# WHAT THE EXERCISE ASKS
In the listing below, find the line holding "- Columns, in" and the line holding "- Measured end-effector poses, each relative". Write out those two lines and all lines between, exactly, and nothing more.

# WORKING DATA
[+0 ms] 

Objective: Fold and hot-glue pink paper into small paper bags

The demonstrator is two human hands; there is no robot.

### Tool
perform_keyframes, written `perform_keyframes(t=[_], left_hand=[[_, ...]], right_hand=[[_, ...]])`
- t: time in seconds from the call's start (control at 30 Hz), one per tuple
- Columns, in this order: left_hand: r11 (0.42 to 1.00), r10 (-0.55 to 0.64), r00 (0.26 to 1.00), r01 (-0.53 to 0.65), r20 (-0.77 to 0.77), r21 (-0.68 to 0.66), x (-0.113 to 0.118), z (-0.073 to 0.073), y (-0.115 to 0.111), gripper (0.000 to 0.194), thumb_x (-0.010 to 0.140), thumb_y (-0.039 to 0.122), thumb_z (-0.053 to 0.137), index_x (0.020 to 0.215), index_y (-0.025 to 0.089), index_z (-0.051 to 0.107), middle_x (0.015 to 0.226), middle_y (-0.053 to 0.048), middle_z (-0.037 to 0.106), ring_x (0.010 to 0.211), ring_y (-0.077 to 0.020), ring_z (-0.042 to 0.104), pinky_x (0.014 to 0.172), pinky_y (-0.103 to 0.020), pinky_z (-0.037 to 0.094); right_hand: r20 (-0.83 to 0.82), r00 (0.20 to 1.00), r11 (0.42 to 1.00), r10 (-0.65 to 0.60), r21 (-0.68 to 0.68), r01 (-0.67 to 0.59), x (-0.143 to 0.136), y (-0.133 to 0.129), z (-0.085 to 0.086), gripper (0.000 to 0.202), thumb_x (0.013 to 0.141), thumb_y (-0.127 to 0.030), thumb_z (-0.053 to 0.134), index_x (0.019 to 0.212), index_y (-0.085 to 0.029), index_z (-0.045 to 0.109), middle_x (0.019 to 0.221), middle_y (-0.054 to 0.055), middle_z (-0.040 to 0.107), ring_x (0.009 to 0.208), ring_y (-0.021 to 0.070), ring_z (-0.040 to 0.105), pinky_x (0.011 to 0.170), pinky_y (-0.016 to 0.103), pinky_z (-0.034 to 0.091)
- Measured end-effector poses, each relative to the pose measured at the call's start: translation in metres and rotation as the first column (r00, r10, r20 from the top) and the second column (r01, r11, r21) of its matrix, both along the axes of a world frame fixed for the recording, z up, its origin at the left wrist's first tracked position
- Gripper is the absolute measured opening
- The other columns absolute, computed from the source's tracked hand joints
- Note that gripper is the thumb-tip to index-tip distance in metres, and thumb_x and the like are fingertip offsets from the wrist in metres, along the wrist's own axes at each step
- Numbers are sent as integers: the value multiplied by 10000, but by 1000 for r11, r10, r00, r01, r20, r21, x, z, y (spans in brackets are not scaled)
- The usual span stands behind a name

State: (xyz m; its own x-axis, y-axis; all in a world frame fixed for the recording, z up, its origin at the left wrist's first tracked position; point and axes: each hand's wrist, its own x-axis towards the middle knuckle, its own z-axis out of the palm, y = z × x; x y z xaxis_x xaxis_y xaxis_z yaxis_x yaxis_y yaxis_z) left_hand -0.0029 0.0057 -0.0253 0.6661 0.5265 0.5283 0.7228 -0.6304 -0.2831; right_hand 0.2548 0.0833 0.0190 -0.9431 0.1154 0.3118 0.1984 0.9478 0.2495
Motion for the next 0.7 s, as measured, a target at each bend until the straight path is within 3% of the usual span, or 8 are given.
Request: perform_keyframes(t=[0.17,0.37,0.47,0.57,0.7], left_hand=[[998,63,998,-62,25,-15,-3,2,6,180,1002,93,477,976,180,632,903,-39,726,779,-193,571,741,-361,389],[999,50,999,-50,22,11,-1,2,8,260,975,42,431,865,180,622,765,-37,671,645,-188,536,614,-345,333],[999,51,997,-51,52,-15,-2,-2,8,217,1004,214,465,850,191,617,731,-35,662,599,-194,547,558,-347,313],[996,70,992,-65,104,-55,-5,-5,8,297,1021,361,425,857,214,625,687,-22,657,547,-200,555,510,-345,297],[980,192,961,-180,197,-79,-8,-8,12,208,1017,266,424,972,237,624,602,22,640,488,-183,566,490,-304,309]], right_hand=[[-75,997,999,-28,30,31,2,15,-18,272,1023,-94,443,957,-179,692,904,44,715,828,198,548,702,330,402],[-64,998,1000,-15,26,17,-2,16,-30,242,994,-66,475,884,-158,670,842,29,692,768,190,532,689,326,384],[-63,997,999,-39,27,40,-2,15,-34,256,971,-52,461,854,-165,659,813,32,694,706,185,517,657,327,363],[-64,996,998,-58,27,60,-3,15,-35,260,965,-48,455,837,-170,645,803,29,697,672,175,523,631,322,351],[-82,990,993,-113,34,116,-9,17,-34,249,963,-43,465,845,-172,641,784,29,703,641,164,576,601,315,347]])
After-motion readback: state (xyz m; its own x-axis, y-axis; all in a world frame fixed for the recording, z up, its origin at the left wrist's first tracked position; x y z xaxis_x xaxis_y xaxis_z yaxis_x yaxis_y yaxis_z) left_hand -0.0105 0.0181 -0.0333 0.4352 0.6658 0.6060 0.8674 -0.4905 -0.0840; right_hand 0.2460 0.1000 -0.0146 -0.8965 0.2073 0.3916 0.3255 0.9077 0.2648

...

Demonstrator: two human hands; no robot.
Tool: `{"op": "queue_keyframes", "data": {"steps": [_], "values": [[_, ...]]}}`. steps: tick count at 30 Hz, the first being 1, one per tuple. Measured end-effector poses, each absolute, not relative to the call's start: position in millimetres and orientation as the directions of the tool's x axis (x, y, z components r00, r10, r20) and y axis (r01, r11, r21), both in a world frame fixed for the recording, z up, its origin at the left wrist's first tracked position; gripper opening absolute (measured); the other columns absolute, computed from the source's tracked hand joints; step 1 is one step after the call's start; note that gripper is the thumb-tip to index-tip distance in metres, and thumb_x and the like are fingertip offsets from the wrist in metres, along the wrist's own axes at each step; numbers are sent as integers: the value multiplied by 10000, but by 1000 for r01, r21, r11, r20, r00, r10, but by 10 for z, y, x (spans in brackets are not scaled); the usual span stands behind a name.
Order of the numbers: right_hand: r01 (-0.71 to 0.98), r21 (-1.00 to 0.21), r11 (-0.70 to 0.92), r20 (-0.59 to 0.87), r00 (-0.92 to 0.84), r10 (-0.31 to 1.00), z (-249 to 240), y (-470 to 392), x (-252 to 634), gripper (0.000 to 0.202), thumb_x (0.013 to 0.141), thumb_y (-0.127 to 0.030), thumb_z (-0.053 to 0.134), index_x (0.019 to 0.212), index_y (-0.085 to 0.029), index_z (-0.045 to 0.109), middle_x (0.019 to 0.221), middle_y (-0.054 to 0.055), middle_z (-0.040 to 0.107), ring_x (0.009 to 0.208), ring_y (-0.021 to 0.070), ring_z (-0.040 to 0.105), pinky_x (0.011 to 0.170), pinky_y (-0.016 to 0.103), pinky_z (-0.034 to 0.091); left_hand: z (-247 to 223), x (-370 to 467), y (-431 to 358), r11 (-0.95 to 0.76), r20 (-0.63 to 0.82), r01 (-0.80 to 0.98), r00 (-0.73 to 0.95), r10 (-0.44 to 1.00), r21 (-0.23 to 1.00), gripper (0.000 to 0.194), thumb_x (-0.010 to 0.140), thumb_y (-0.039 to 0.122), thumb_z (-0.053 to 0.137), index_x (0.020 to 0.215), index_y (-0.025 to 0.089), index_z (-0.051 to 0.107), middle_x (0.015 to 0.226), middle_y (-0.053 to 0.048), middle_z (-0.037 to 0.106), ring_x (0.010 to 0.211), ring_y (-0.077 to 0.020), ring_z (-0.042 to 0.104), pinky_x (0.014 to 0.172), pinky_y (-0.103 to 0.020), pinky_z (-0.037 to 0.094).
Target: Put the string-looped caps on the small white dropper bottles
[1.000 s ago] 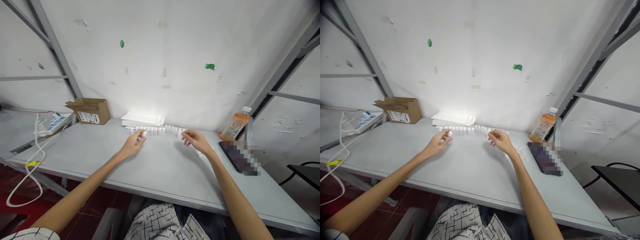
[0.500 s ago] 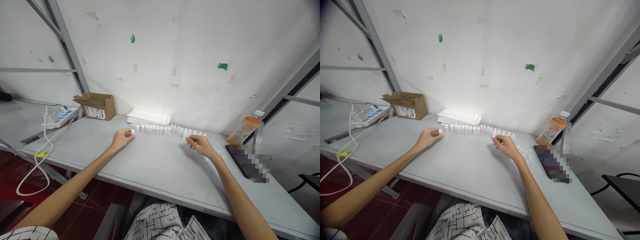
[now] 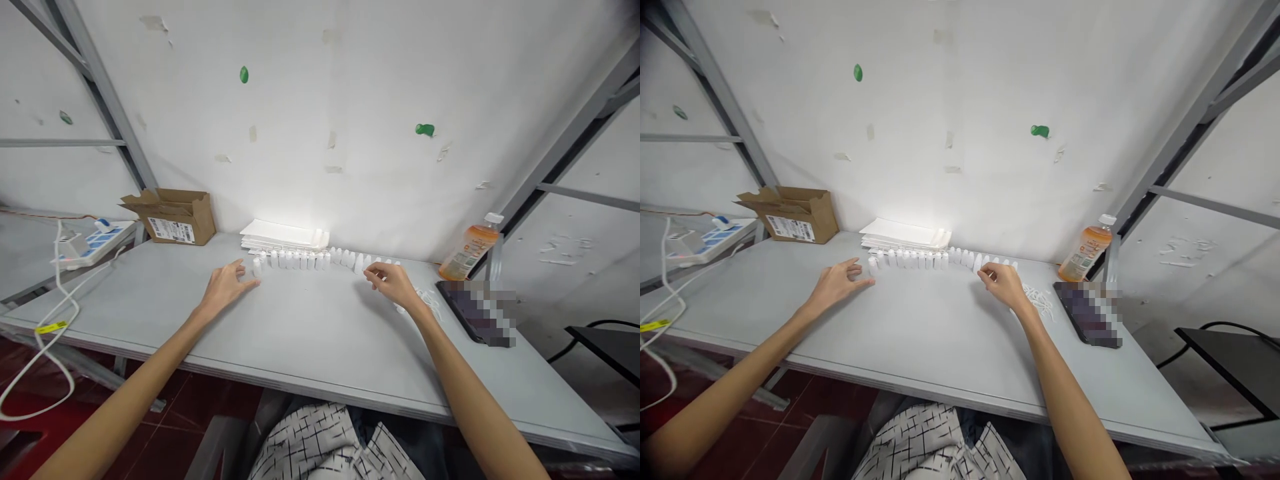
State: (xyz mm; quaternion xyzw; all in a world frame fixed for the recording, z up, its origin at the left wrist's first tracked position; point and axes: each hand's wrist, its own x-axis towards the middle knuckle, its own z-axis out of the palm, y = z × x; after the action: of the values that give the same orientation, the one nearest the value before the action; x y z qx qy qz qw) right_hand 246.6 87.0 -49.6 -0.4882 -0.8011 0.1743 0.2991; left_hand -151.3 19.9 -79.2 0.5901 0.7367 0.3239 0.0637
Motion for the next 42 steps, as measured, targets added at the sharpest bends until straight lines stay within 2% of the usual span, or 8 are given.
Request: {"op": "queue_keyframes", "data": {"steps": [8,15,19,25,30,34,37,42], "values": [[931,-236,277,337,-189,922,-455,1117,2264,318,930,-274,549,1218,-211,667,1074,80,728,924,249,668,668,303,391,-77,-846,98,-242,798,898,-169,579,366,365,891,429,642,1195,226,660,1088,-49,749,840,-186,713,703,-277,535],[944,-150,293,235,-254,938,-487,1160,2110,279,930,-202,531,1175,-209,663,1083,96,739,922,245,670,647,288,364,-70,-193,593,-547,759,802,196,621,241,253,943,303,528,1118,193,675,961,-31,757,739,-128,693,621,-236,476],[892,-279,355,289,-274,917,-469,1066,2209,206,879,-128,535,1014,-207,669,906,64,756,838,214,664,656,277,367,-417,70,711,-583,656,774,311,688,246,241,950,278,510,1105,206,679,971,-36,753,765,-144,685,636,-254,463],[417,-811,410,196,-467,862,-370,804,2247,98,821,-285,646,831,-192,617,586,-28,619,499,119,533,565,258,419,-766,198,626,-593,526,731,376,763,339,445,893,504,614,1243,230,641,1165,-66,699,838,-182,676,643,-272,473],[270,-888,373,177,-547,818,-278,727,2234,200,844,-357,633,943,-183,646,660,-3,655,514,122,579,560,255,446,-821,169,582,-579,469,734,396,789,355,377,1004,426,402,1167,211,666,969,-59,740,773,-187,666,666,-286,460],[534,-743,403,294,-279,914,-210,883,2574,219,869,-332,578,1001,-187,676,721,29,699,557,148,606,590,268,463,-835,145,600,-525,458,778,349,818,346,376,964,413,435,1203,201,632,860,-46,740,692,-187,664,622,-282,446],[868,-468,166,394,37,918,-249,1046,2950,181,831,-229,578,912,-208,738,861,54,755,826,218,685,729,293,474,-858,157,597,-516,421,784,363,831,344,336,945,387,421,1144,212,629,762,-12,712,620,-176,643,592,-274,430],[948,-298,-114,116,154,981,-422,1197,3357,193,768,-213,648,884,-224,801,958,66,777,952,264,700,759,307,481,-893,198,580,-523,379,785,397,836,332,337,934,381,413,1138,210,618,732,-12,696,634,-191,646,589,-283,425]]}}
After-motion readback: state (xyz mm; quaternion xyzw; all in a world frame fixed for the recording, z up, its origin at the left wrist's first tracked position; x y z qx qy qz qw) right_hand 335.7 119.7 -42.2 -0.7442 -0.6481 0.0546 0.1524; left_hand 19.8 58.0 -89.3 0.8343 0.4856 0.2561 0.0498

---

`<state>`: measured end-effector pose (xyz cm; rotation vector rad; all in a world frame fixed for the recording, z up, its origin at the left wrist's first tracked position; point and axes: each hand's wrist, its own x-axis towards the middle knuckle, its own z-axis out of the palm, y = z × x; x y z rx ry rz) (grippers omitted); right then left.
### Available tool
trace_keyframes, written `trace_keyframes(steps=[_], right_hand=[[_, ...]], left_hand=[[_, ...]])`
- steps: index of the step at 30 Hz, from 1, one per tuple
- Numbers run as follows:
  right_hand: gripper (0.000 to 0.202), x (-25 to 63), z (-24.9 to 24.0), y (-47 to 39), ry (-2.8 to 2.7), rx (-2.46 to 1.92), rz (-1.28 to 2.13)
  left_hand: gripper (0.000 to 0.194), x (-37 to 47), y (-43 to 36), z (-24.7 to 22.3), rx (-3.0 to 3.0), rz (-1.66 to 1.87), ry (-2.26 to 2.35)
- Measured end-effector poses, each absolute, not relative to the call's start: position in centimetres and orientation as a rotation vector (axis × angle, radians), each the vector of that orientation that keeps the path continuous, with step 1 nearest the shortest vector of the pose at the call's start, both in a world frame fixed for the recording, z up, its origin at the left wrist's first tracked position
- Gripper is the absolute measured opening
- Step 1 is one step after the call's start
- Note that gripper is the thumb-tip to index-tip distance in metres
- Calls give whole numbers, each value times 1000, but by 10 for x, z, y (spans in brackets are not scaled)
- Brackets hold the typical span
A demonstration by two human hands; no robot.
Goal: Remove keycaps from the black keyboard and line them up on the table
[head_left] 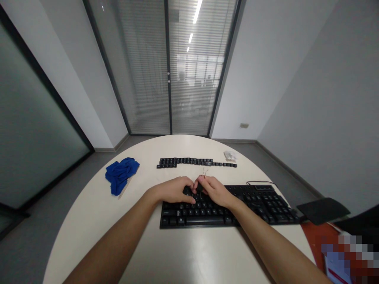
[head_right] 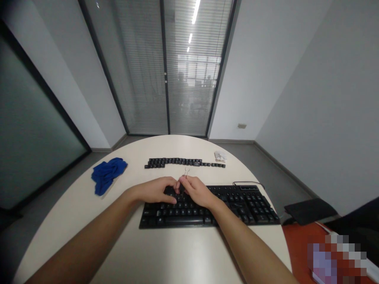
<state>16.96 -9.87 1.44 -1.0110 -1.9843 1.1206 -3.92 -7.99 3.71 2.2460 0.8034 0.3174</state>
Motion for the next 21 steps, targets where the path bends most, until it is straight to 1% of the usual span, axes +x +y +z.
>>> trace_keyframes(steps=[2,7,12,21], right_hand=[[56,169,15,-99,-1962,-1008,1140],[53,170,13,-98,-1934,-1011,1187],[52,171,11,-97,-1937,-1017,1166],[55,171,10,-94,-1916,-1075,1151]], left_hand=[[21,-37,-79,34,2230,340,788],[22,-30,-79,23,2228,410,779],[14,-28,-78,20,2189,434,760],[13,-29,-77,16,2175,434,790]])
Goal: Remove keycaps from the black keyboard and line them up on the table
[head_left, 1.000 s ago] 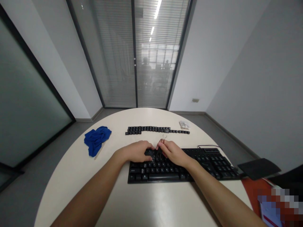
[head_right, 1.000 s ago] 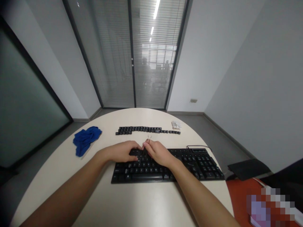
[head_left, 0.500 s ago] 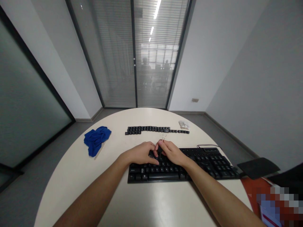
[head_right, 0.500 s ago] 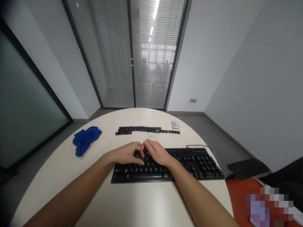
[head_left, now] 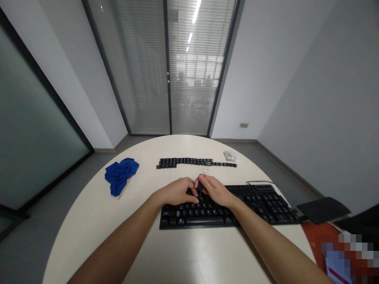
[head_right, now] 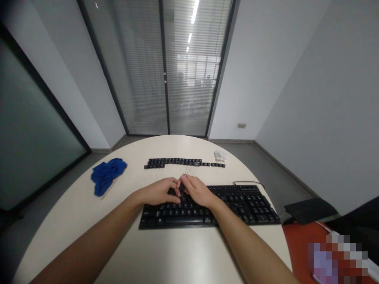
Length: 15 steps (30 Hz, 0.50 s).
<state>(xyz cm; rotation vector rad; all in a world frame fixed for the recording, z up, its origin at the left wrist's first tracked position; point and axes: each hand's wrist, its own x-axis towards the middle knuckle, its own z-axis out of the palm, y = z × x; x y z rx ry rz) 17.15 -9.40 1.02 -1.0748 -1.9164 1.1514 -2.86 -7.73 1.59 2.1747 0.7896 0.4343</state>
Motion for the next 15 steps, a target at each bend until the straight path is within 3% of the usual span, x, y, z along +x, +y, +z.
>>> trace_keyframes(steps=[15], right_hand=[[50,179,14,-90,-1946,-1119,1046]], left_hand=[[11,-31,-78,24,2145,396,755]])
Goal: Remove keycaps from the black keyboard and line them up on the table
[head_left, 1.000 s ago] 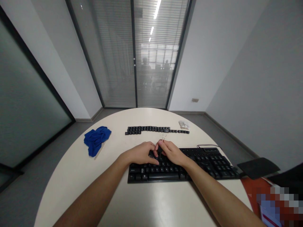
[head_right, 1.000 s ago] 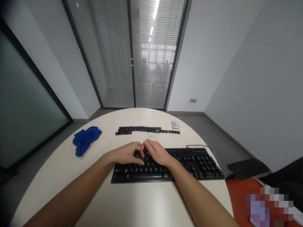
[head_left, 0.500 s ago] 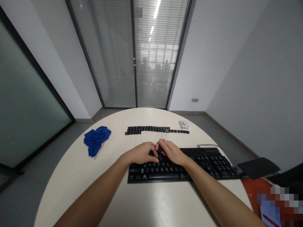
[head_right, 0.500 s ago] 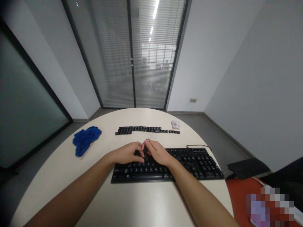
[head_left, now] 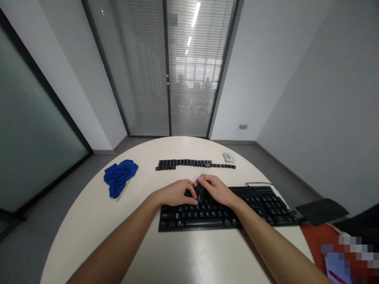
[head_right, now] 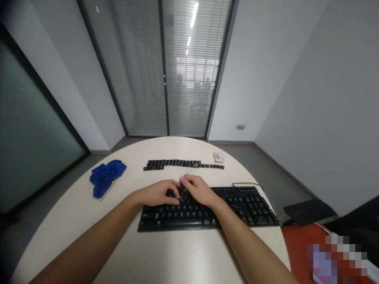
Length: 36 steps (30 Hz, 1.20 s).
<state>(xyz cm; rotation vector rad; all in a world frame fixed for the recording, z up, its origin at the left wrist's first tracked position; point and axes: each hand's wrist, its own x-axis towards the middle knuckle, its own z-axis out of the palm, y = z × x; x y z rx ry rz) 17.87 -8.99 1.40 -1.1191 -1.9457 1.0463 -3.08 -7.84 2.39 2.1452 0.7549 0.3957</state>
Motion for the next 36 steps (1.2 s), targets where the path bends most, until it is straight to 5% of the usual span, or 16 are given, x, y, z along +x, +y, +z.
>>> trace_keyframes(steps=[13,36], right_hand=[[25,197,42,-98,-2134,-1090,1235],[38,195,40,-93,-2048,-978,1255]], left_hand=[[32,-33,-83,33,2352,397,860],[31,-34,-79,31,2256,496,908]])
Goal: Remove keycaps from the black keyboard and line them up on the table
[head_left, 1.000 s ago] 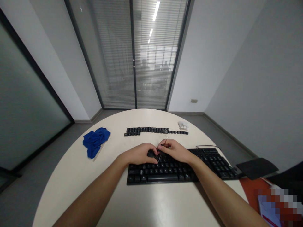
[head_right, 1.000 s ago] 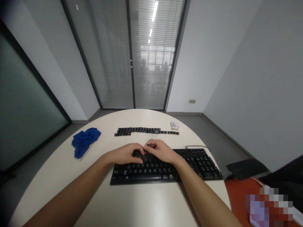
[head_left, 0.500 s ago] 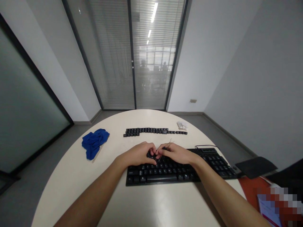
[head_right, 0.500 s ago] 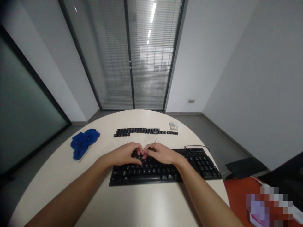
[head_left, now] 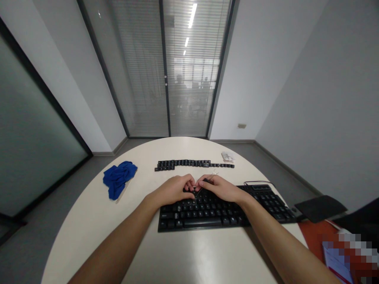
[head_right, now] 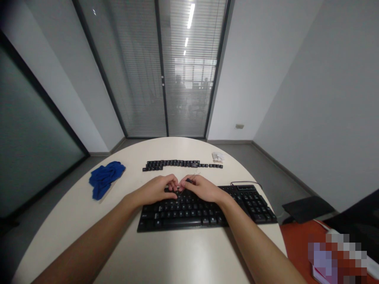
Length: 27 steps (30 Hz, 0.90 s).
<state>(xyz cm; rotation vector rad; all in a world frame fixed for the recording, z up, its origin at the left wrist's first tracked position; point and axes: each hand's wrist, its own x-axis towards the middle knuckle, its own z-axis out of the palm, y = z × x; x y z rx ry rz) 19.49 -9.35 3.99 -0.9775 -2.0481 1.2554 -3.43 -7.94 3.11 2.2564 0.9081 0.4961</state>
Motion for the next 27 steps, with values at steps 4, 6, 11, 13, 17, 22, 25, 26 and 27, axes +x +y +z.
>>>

# YOUR SOLUTION
- Columns, in this order: left_hand: r11 (0.42 to 1.00), r10 (-0.55 to 0.64), r00 (0.26 to 1.00), r01 (-0.53 to 0.65), r20 (-0.77 to 0.77), r21 (-0.68 to 0.66), x (-0.113 to 0.118), z (-0.073 to 0.073), y (-0.115 to 0.111), gripper (0.000 to 0.194), thumb_x (-0.010 to 0.140), thumb_y (-0.039 to 0.122), thumb_z (-0.053 to 0.137), index_x (0.020 to 0.215), index_y (-0.025 to 0.089), index_z (-0.051 to 0.107), middle_x (0.015 to 0.226), middle_y (-0.053 to 0.048), middle_z (-0.037 to 0.106), ring_x (0.010 to 0.211), ring_y (-0.077 to 0.020), ring_z (-0.042 to 0.104), pinky_x (0.014 to 0.172), pinky_y (-0.103 to 0.020), pinky_z (-0.037 to 0.094); right_hand: r20 (-0.83 to 0.82), r00 (0.20 to 1.00), r11 (0.42 to 1.00), r10 (-0.65 to 0.60), r21 (-0.68 to 0.68), r01 (-0.67 to 0.59), x (-0.143 to 0.136), y (-0.133 to 0.129), z (-0.085 to 0.086), gripper (0.000 to 0.202), thumb_x (0.013 to 0.141), thumb_y (-0.127 to 0.030), thumb_z (-0.053 to 0.134), index_x (0.019 to 0.212), index_y (-0.085 to 0.029), index_z (-0.045 to 0.109), middle_x (0.019 to 0.221), middle_y (-0.054 to 0.055), middle_z (-0.040 to 0.107), ring_x (0.009 to 0.208), ring_y (-0.021 to 0.070), ring_z (-0.040 to 0.105), pinky_x (0.011 to 0.170), pinky_y (-0.016 to 0.103), pinky_z (-0.034 to 0.091)
- Measured end-effector poses, each relative to the pose measured at the call's start: translation in metres and rotation as the first column (r00, r10, r20 from the top) and the second column (r01, r11, r21) of its matrix, both along the axes of a world frame fixed for the recording, z up, its origin at the left wrist's first tracked position

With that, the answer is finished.